En lugar de disfrutar de la aclamación de la crítica, los hermanos Chris Robinson y Rich Robinson volvieron a la carga. A principios de 2025, la pareja regresó a Nashville para reunirse con el productor Jay Joyce, el arquitecto sonoro detrás de su reciente resurgimiento. ¿La misión? No repetir el pasado, sino profundizar en él.

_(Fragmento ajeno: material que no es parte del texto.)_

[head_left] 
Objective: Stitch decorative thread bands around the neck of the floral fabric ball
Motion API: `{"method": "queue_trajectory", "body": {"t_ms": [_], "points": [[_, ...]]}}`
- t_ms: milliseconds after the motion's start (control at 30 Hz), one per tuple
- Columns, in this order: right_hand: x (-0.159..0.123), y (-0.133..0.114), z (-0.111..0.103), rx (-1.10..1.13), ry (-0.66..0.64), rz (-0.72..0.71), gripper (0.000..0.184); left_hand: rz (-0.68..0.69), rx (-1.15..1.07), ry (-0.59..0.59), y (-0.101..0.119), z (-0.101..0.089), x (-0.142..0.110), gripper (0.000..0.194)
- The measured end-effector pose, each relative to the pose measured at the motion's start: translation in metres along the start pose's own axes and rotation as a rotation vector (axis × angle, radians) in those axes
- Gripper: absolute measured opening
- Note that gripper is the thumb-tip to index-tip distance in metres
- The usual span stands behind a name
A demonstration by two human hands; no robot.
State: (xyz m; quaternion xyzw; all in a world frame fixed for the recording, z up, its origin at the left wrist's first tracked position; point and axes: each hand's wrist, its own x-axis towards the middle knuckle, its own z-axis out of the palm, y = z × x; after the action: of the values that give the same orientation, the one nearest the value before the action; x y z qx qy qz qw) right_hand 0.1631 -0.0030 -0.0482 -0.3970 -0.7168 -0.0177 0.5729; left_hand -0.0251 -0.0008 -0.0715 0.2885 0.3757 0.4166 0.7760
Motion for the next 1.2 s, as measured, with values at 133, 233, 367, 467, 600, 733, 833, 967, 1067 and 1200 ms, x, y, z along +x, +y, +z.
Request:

El resultado es un disco que se siente vivo en la sala. Suelto y funky. Oscuro y pesado. Sensual y denso. Es el sonido de una banda que confía en el instinto sobre la pulcritud, en el groove sobre el brillo.
Desde el primer tiempo, una cruda fisicalidad late en la música: riffs que se pavonean en lugar de pavonearse, baterías que se sienten casi peligrosas en su soltura y voces que oscilan entre la crudeza y el anhelo gospel. El álbum no persigue modas ni estribillos definidos. En cambio, se inclina hacia el contraste: carne y hueso… una libra de plumas o una libra de plomo. Ligereza y peso. Elevación e impacto.
Esa dualidad define el proyecto. Algunos temas avanzan con una sensualidad nocturna, empapados de groove pantanoso y atmósfera humeante. Otros impactan con fuerza, guitarras afiladas que cortan ritmos densos como una cuchilla. Es rock con raíces blues que no teme ensuciarse ni ser vulnerable.
La influencia de Nashville se filtra en los límites, pero esto no es una fusión country ni un ejercicio retro. Es rock 'n' roll en su forma más táctil: sudoroso, imperfecto, humano. Casi se puede oír el zumbido de los amplificadores entre tomas.
Más de tres décadas después de su carrera, The Black Crowes suenan con energía en lugar de nostálgicos. No hay sensación de perseguir la gloria pasada. En cambio, hay una banda que redescubre la química que los hizo explosivos, y luego transforma esa chispa en algo más pesado, extraño e inmediato.
"Cuidado con la cabeza", advierte el álbum. Y no es solo una letra, es una declaración de intenciones.
Los Black Crowes no se están conformando con un legado. Siguen al borde del abismo.